Today, the threat of extremists is escalating and reaching new fronts beyond New York, Madrid, Bali, London and Sharm El-sheikh. They kill unjustly on one hand and call themselves ‘the Salafy Group’ on the other hand. But, no two concepts can be more polarised. They hide behind the banner of Jihad and martyrdom and under the veil of Islam. The fact of the matter remains that Islam is against them and against their evil acts. Refuting them is an Islamic obligation and diffusing them should be a way of life for the true Muslim.

 

Remedies and Solutions

The war against extremism is a systematic war which has to be accompanied with preventative measures which include: • Satisfying the need for Islamic scholars, Sheikhs and Islamic religious workers who remain at the forefront of the line of defence against them. • To continue training new religious workers and Sheikhs with the know hows and the rebuttal documents enabling them to expose extremism and its proponents. • To expose those in the public arena so that they cannot continue to find access to the general public. • To maintain a media, broadcast and print, that supports rebutting and curtailing extremist acts and undressing their disguise and motives • To encourage Islamic leaders of today to speak out against the modern version of the khawarij in order to prevent them from teaching their ideology through pulpits, mosques, radio stations, satellite channels, schools, public lectures. • To protect the Muslim youth from their danger by preventing access to the extremist books

Curtailing extremism should not be limited to security measures, which sometimes defeats the aim. Security measures may sometimes bloat the motives of extremists who act upon a recursive chain of actions and reactions in order to expand their sphere of conflict from one generation to another. Alone it could also attract the attention of some oblivious youth who might grant their sympathy to these extremist groups. Some people have even put a spin on hypocrisy, disguising it as public relation and promotion; thus luring the passive. Such deviant people compete for air time and coverage, while concealing their true identity and motives behind void utterances of peace and moderation.

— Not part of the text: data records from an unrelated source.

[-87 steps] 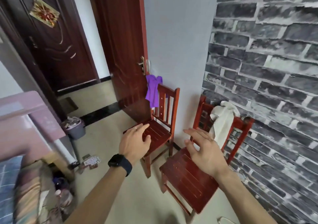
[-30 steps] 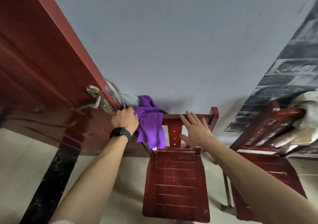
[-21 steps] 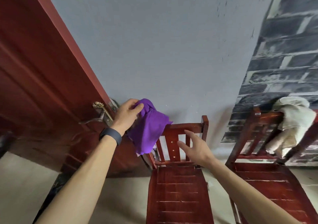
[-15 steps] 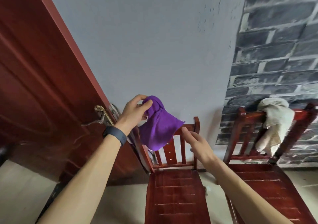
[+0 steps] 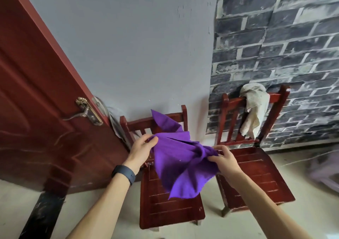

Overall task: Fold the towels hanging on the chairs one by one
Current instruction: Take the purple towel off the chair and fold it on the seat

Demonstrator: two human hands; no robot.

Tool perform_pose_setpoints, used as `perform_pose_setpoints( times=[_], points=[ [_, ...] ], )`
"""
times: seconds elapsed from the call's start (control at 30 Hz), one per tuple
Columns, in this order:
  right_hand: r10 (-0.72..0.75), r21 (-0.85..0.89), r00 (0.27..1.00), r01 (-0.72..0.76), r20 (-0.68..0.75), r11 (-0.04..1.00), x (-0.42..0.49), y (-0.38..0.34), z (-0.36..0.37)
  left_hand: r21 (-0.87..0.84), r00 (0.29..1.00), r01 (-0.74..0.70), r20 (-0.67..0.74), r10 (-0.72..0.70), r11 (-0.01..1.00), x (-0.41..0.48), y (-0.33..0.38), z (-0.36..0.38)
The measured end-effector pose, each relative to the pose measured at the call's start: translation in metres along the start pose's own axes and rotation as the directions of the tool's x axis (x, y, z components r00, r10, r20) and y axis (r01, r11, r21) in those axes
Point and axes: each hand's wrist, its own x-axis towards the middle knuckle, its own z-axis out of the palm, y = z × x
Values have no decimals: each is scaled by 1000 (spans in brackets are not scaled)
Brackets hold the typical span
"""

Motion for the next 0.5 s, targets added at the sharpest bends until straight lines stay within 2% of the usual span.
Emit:
perform_pose_setpoints(
  times=[0.07, 0.13, 0.23, 0.27, 0.4, 0.47, 0.5],
  points=[
    [48, -10, 998, -48, 43, 999, -8, 23, -3, -4, 993, 19, 113, -18, 1000, -13, -7, 21],
    [162, -68, 982, -156, 93, 985, -21, 33, 1, -6, 974, 18, 228, -16, 1000, -21, -11, 40],
    [130, -403, 989, -91, 69, 911, -25, 52, 2, 39, 945, -24, 326, 10, 999, -25, -13, 55],
    [106, -509, 994, -72, 38, 858, -25, 58, 2, 72, 945, -27, 327, 2, 997, -24, -15, 56],
    [51, -753, 999, -34, 0, 657, -29, 79, -6, 220, 952, 5, 298, -72, 975, -21, -35, 49],
    [10, -743, 997, -60, -72, 667, -31, 82, -19, 204, 965, 82, 227, -129, 976, -18, -48, 41],
    [18, -675, 991, -103, -132, 730, -31, 84, -29, 160, 972, 127, 175, -155, 979, -17, -53, 36]
  ],
)
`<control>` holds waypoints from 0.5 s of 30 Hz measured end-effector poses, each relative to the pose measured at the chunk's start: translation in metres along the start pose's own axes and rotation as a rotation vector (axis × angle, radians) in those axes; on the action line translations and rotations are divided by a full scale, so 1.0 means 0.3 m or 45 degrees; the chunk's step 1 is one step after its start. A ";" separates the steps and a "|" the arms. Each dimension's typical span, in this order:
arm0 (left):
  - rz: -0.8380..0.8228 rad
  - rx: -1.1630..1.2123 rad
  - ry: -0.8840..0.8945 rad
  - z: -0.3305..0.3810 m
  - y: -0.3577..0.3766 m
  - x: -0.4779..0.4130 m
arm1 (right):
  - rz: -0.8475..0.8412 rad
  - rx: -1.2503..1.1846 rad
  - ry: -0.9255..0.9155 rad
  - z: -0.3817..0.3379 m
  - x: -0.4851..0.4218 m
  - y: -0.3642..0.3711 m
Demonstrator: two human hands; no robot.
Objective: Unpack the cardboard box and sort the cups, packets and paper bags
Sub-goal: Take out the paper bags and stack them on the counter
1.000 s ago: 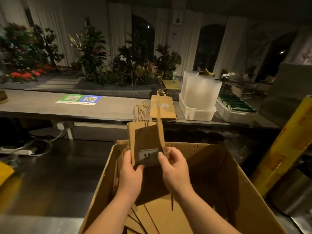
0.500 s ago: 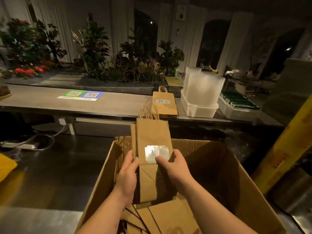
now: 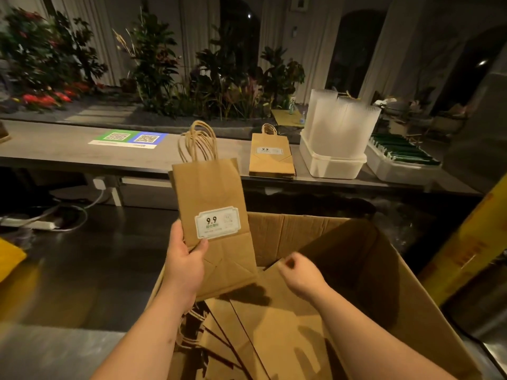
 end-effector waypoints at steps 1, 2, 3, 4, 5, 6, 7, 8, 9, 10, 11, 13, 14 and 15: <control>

Their private sessions contain the same rants that they distribute in their bookstores claiming to advise the youth towards the right path for salvation. It is also behind doors that they accuse those calling against extremism to be mere agents or informers. It was only recently, when one of them was extolling extremists by saying that if it weren’t for them “Allah would have sunk the Earth from underneath us” and he called those carrying out suicidal attacks “martyrs”. Consequently, continued learning about Islam and application becomes a necessity for differentiation.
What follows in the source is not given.